Et ve tavukla hiçbir zaman aram olmamıştı. Yine de onların benim için sağlıklı olduğunu düşünüyordum ve zorla da olsa yemeye çalışıyordum. Eminim sadece ben değil çoğu kişi hayvansal gıdaların bizim için sağlıklı olduğunu düşünüyordur. Bu bize öğretilen bir gelenek gibiydi. ”Misafir gelecek et yapalım” ”Demirin eksik et yemelisin” ”Süt içmezsen boyun uzamaz” Peki ya aslında böyle değilse ve onlar bizim için zararlıysa?
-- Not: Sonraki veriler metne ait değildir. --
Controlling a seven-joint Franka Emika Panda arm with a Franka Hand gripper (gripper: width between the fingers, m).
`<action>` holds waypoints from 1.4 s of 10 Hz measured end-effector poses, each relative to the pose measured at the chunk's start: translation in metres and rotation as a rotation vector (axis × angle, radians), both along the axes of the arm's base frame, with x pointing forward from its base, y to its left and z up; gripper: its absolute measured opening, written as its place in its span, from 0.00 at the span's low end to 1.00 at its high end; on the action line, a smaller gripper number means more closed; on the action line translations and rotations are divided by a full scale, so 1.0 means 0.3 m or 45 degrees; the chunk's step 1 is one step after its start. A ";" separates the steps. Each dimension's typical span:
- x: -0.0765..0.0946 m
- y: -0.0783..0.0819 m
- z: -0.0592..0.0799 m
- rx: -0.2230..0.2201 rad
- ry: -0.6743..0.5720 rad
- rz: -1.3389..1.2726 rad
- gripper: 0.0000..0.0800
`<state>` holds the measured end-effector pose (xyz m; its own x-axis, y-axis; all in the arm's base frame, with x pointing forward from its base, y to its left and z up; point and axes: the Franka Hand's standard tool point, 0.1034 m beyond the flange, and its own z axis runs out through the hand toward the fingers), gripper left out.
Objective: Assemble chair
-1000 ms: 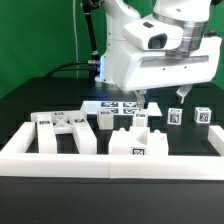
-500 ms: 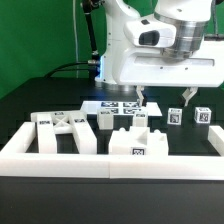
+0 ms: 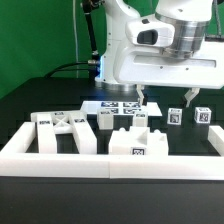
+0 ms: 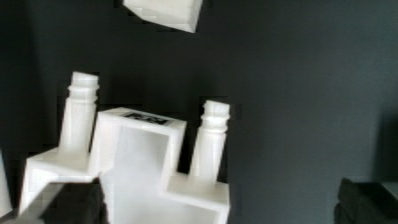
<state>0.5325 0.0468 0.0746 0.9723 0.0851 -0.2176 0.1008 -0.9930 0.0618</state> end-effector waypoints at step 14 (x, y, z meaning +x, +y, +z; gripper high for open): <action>0.160 0.010 -0.052 0.135 -0.211 0.147 0.81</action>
Offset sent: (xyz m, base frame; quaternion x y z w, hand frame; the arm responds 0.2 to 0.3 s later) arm 0.0000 0.0000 0.0000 0.0000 0.0000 0.0000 1.0000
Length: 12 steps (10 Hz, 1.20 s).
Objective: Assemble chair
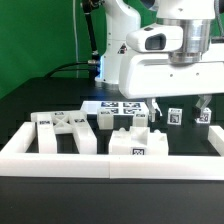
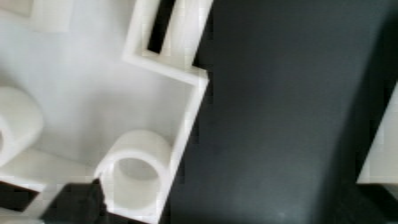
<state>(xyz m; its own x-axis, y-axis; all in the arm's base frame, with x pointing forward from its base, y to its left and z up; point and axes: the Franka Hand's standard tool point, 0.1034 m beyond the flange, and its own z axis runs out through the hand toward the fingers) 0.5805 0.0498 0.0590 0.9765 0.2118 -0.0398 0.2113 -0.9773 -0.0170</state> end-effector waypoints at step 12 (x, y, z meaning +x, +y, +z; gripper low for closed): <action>-0.014 -0.044 -0.147 -0.002 0.017 -0.018 0.27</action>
Offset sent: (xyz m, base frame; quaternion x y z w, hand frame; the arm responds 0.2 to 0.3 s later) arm 0.0047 -0.0045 -0.0189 -0.0051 0.0098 0.0313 0.9994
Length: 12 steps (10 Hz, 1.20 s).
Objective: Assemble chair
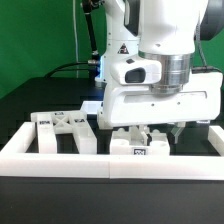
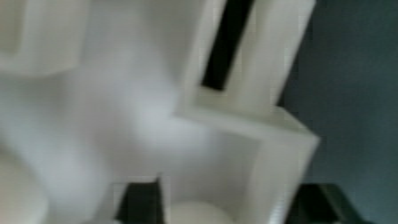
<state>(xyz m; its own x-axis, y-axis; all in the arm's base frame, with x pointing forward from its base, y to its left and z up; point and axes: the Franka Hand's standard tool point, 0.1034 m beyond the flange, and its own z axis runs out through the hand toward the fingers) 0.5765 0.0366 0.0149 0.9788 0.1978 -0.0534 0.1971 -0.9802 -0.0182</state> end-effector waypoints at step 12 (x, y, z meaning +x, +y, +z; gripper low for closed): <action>0.014 0.176 -0.001 0.015 -0.005 -0.197 0.04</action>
Offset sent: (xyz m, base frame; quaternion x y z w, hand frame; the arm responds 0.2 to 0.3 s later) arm 0.0000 0.0000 0.0000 0.0000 0.0000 0.0000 1.0000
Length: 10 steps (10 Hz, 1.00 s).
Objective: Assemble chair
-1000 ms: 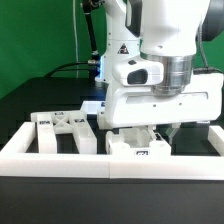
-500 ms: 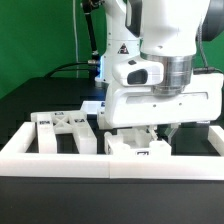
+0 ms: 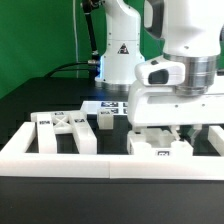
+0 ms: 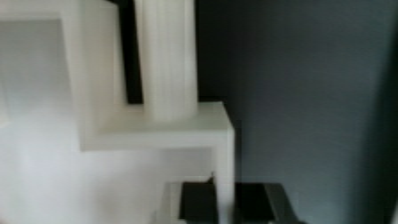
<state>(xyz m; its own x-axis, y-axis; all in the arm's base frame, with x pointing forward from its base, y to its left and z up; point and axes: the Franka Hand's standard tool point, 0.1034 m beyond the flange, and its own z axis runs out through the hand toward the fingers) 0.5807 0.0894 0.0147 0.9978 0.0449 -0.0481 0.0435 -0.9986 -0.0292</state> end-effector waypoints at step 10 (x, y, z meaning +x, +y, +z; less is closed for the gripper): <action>0.068 0.143 0.055 0.022 -0.015 -0.007 0.31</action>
Offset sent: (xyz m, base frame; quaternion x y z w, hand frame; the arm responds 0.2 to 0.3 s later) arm 0.0253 0.0266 0.0185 0.0194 -0.0153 0.0428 0.9988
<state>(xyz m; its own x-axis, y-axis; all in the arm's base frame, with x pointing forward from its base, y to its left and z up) 0.6010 0.1324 0.0314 0.9986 0.0401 -0.0355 0.0385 -0.9982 -0.0458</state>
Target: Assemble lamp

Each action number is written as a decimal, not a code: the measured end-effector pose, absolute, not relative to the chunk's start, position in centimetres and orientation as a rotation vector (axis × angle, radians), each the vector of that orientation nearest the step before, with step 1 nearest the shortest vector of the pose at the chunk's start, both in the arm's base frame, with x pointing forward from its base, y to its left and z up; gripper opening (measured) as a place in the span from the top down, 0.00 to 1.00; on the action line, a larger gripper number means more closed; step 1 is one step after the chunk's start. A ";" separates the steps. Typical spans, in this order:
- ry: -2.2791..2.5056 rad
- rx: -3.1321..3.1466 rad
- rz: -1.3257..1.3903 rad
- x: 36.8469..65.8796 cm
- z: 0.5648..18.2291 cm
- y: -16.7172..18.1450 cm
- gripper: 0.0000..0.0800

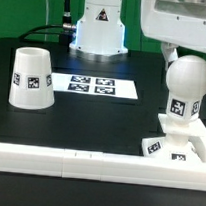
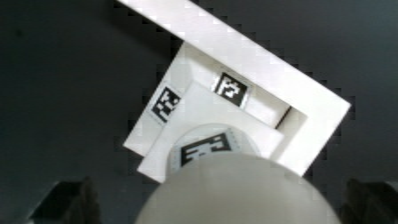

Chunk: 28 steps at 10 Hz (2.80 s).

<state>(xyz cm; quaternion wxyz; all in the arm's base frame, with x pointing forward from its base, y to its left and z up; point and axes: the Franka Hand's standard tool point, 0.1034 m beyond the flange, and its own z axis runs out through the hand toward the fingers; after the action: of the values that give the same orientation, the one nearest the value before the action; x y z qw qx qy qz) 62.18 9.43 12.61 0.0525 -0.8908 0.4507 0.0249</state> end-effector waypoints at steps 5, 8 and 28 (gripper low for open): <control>0.642 -2.960 0.034 62.3 12.4 9.0 0.13; 0.318 -3.011 0.016 62.3 12.3 9.0 0.13; -2.199 -2.291 0.037 62.6 11.9 9.7 0.13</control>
Offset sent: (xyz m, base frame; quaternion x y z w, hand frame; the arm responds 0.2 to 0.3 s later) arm 0.0086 -0.0082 -0.0010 -0.0135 0.0065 -0.2026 0.9792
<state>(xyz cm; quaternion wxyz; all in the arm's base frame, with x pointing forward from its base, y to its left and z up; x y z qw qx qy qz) 62.64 9.67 11.92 -0.0172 -0.7212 -0.6924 0.0116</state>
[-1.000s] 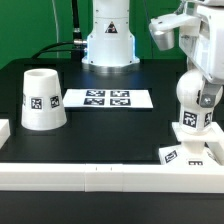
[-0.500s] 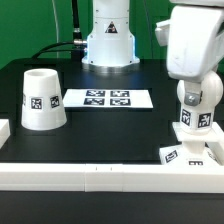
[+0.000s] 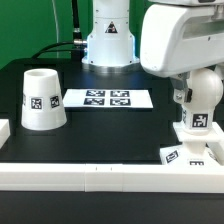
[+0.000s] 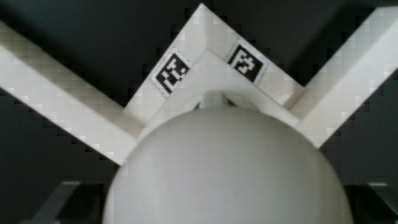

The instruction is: Assemble lamp

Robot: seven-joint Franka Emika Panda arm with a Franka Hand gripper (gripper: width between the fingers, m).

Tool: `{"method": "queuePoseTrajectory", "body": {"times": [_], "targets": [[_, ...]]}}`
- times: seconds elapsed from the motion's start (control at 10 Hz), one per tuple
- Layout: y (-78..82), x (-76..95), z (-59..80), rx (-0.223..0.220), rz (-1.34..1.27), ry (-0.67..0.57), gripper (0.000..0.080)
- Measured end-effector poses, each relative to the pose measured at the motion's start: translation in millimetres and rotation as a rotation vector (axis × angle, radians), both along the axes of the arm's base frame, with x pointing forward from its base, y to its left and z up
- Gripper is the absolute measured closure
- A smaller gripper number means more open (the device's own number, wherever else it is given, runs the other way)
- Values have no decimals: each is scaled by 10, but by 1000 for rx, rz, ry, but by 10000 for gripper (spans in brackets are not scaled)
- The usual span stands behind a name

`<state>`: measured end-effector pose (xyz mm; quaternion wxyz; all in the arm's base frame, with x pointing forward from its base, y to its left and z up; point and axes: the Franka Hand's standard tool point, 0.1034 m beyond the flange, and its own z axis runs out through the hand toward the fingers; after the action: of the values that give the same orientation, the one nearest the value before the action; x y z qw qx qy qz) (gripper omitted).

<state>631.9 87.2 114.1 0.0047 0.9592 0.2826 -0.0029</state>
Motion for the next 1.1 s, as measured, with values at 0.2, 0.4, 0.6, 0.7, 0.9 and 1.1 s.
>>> {"method": "queuePoseTrajectory", "body": {"times": [0.2,0.4,0.6,0.7,0.9,1.1], "targets": [[6,-1,0,1,-107,-1,222],[14,-3,-1,6,-244,0,222],[3,-2,0,28,-445,7,222],[2,-2,0,29,-543,8,222],[-12,-1,3,42,-705,17,222],[-20,-12,3,50,-874,33,222]]}}
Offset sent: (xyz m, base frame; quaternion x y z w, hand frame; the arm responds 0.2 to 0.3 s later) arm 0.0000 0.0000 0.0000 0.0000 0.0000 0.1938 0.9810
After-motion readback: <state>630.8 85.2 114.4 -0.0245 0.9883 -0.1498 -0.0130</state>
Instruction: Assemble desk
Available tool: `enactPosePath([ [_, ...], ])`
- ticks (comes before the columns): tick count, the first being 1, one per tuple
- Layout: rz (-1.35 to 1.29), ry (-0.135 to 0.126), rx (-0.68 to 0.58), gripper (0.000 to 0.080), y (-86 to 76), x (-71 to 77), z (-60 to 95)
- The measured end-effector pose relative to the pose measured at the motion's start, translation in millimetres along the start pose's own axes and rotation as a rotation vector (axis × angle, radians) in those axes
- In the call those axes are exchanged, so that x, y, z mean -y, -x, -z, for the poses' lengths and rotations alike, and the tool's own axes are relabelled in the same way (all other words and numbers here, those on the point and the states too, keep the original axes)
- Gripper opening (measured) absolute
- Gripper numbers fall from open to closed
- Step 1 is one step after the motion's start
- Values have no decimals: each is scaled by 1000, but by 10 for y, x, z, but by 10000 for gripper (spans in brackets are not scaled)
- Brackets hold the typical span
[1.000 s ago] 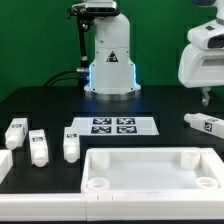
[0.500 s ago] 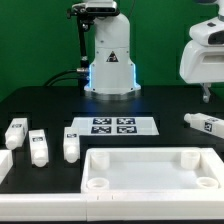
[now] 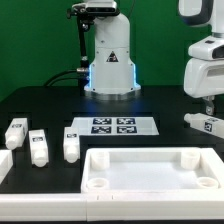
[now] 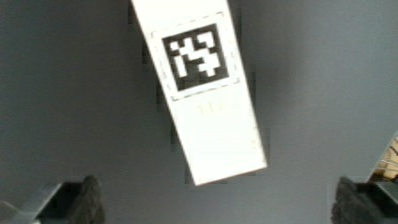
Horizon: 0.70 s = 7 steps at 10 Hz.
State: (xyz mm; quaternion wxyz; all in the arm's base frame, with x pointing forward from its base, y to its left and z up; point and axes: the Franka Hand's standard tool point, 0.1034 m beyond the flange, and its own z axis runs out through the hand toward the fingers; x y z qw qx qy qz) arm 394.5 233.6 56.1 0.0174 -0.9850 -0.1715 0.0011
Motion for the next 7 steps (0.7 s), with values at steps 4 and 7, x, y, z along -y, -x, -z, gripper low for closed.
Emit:
enactPosePath([
  [4, 21, -5, -13, 649, 117, -28, -263],
  [7, 41, -13, -56, 649, 177, 2, -453],
])
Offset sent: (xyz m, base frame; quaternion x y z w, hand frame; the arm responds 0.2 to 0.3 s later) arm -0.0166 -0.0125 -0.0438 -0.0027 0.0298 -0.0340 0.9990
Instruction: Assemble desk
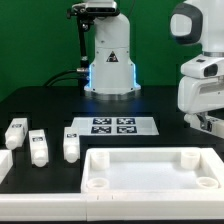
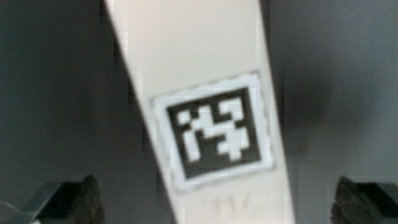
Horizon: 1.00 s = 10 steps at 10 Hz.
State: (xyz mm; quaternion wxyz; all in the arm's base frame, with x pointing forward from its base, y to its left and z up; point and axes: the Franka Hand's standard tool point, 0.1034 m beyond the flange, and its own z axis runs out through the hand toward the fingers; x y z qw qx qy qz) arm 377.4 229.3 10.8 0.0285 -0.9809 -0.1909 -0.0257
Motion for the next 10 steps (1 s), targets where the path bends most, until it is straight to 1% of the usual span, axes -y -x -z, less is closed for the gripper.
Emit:
enactPosePath([
  [1, 3, 0, 1, 649, 17, 10, -23],
  [2, 2, 0, -1, 525, 5, 6, -15],
  [3, 2, 0, -1, 525, 6, 6, -16],
  [4, 2, 0, -1, 388, 7, 6, -16],
  [5, -2, -1, -1, 282, 6, 6, -16],
  [6, 23, 4, 10, 284, 0, -74, -1],
  [7, -8, 16, 16, 284, -50, -310, 66],
  [8, -129, 19, -1, 284, -52, -446, 111],
  [9, -302, 17, -21, 284, 47, -519, 101],
  [10, -433, 20, -12, 284, 182, -652, 51],
])
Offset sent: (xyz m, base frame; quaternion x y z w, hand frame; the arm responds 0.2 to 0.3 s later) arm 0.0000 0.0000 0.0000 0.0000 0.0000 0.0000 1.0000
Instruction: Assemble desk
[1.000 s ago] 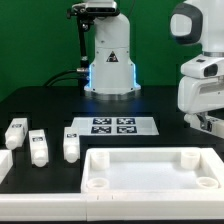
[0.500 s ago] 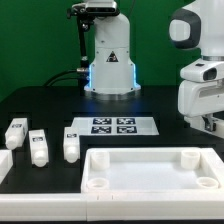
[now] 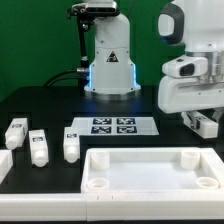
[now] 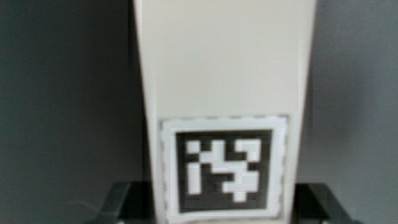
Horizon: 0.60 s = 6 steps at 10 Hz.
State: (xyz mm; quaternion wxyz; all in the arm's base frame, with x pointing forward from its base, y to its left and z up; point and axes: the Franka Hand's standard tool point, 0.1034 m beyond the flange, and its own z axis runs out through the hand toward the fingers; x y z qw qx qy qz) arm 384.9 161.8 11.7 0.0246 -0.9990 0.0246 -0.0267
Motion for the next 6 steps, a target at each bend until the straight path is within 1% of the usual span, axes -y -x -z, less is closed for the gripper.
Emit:
enactPosePath([
  [1, -91, 1, 4, 284, -49, -160, -19],
  [2, -143, -7, 3, 284, -84, -213, -11],
  [3, -222, -19, -7, 284, -29, -77, -13],
  [4, -235, -19, -6, 284, -23, -74, -15],
  [5, -238, -19, -6, 335, -27, -83, -15],
  [6, -233, -19, -6, 482, -24, -79, -15],
])
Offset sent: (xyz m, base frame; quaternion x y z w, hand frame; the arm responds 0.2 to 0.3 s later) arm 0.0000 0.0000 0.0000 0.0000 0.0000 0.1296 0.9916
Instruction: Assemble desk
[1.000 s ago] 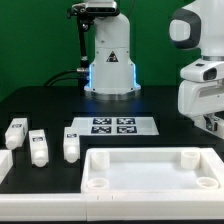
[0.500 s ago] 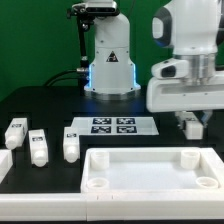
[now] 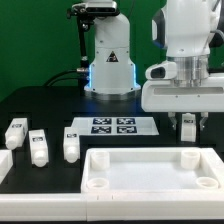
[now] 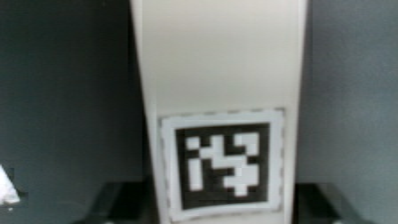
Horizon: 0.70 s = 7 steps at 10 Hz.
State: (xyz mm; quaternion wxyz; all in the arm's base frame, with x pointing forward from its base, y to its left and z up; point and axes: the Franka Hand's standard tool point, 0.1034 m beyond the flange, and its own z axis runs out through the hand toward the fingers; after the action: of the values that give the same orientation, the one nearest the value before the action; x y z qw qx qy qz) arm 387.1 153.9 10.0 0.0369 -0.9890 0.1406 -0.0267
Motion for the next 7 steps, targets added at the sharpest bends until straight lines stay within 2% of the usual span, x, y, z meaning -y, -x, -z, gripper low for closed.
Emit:
enactPosePath([
  [1, 7, 8, 32, 482, 34, -6, -15],
  [2, 21, 15, 62, 610, 64, -22, -30],
  [3, 31, 35, 169, 610, 140, -77, -44],
  [4, 15, 48, 281, 643, 173, -100, -28],
  [5, 2, 55, 375, 648, 173, -112, -10],
  [7, -15, 59, 446, 649, 125, -101, -30],
])
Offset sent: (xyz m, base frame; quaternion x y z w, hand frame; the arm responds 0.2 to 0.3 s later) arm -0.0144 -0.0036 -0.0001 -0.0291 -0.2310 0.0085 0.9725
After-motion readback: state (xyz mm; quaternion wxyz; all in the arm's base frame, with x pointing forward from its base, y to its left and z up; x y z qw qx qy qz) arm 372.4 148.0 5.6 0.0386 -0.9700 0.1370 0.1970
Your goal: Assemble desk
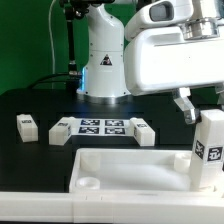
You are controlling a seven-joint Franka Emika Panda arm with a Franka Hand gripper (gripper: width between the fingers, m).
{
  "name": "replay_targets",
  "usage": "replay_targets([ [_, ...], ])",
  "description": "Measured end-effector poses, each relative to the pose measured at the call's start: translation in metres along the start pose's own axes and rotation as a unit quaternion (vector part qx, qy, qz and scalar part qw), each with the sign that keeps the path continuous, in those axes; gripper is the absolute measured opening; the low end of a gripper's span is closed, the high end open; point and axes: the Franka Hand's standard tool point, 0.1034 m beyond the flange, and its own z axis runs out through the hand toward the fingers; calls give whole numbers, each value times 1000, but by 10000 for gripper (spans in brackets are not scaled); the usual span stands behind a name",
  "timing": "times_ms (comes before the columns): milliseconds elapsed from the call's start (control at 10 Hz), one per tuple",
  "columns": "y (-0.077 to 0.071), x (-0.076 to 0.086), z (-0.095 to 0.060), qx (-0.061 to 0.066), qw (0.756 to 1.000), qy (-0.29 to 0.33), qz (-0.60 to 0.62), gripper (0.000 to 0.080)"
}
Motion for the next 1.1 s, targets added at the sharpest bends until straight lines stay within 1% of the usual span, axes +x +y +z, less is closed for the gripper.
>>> replay_targets([
  [200, 0, -2, 0, -7, 1000, 20, -1, 290],
  [400, 0, -2, 0, -7, 1000, 20, -1, 290],
  [500, 0, -2, 0, -7, 1000, 20, -1, 447],
  [600, 0, -2, 0, -7, 1000, 20, 0, 587],
  [700, 0, -1, 0, -7, 1000, 19, 0, 587],
  [800, 0, 0, -2, -6, 1000, 19, 0, 636],
  [1100, 0, 7, -12, -3, 1000, 9, -1, 647],
])
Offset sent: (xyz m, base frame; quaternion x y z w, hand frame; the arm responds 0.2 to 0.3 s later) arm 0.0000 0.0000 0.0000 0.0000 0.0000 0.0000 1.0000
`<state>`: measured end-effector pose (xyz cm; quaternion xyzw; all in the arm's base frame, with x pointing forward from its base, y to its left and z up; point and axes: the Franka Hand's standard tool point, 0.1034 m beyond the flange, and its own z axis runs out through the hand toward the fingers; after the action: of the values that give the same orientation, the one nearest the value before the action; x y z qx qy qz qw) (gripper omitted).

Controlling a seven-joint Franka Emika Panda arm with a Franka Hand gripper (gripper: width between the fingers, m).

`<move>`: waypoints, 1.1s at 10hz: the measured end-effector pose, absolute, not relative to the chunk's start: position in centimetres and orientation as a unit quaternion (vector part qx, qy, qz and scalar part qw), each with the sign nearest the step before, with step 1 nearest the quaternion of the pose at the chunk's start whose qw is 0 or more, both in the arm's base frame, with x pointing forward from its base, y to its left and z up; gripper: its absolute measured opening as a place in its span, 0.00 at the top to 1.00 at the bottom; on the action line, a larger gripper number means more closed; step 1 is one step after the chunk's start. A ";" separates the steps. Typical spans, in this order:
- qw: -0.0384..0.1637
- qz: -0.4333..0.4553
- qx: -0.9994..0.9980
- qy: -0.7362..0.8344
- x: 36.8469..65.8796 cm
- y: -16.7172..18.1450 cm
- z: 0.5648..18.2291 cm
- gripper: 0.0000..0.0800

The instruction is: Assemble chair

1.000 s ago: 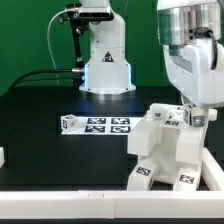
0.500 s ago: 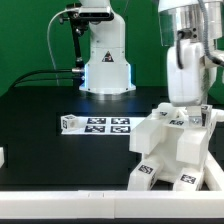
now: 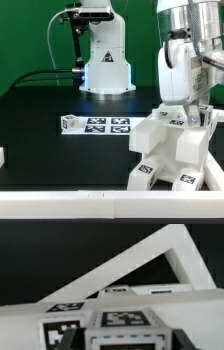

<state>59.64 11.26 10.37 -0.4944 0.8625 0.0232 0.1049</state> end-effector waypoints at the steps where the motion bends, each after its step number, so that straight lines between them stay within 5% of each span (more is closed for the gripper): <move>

Her şey denk geldiğim bir belgeseli izlememle başladı. ”The Game Changers” Belgeselde vejeteryan ve vegan olan sporcular yer alıyor. Belgeselde sporcular, bu beslenme şekline geçtikten sonra kariyerlerinin daha başarılı ilerlediğini anlatıyorlar. Belgesel birçok konuya değiniyor. Çevreye verilen zarar, sağlığımıza verdiğimiz zarar ve hayvanlara verdiğimiz zarar. Ben de kısaca hepsinden bahsedeceğim.
Hayvansal ürün yediğimizde atardamarlarımızda plaklar oluşuyor. Damarlarda oluşan plak damarın işlevini kısıtlamakla kalmıyor, kan akışını da tıkıyor. İşte o zaman kalp vücudun taleplerini karşılamada sıkıntı çekmeye başlıyor. Herkesin etrafında kalp rahatsızlığı olan ya da kalp krizi geçiren tanıdıkları belki çok yakınları vardır. Çoğu hastalığın yediklerimizle bu kadar bağlantılı olduğu bize nedense söylenmiyor. Hatta çoğu diyetisyen ya da doktor tereyağı yiyin, yumurta yiyin, yoğurt kilo verdirir gibi tavsiyelerle insanları hayvansal gıdaya teşvik eden şeyler söylüyorlar.
Hayvansal gıdaların sadece sağlığımıza değil çevremize de yararından çok zararı var. Dünyada çiftlik alanlarının yaklaşık dörtte üçü hayvancılık için kullanılıyor. Bu da biyoçeşitliliği büyük ölçüde baltalıyor. Habitatların yok olmasındaki en büyük kaynak hayvancılık sektörü. Et, süt, yumurta ve balık çiftlikleri dünyadaki çiftlik alanlarının %83’ünü kapsıyor ama dünyanın kalorisinin %18’ini karşılıyor. Bu sadece kara da olan kısım. Denizlerde ve okyanuslarda durum çok daha kötü. Çünkü okyanuslar karalardan 20 kat daha fazla karbon tutuyor. Dünyadaki karbondioksitin %93’ü okyanuslarda tutuluyor. Troll balıkçılık yüzünden denizlerde her yıl 3.9 milyar dönüm verimsizleşiyor, ormansızlaşıyor. Karalardaysa bu sayı 25 milyar dönüm. Bu yazdıklarım sadece kısa bir özet.
Peki ya hayvansal ürünlerin hayvanlara verdiği zararlar? Doğdunuz gün, bir başkası sizin öldürüleceğiniz günü önceden planlamış olsa nasıl hissederdiniz? Bu gezegende inek, domuz, tavuk veya hindi olmak işte böyle bir şey. Sırf biz tüketiyoruz diye her geçen gün üretim de artıyor. Ben yemesem sanki ne olacak yine kesilecekler diye düşünüyor olabilirsiniz ama Amerikan Gıda ve Tarım Birliği’ne göre, bitki bazlı beslenen bir kişi bir yılda en az 105 hayvanı öldürmekten kurtarıyormuş. Tamam peki süt ürünlerinin nesi varmış ölen kimse yok? Bunu daha geniş kapsamlı başka bir yazıda yazmak istiyorum çünkü eğer insanlardan bir şeyi yapmasını ya da yapmamasını istiyorsak mantıklı ve geçerli argümanlarla bunları desteklemeliyiz ve bu argümanlar benim anlatmak istediğim konuda çok fazla. Bu kısımda da özetle hayvanları korumanın en kolay yolu onları ağzımıza sokmamaktır.
Ben bir sürü araştırma sonunda önce vejeteryan kısa bir süre sonra da vegan oldum. Sağlığım yerinde ve kendimi hem daha hafif hem de daha bilinçli hissediyorum. Eğer bu evren bizim için yaratılmışsa bizim de ona iyi davranmamız ve bakmamız gerekmez mi? Bırakalım herkes kendi habitatında özgürce yaşasın.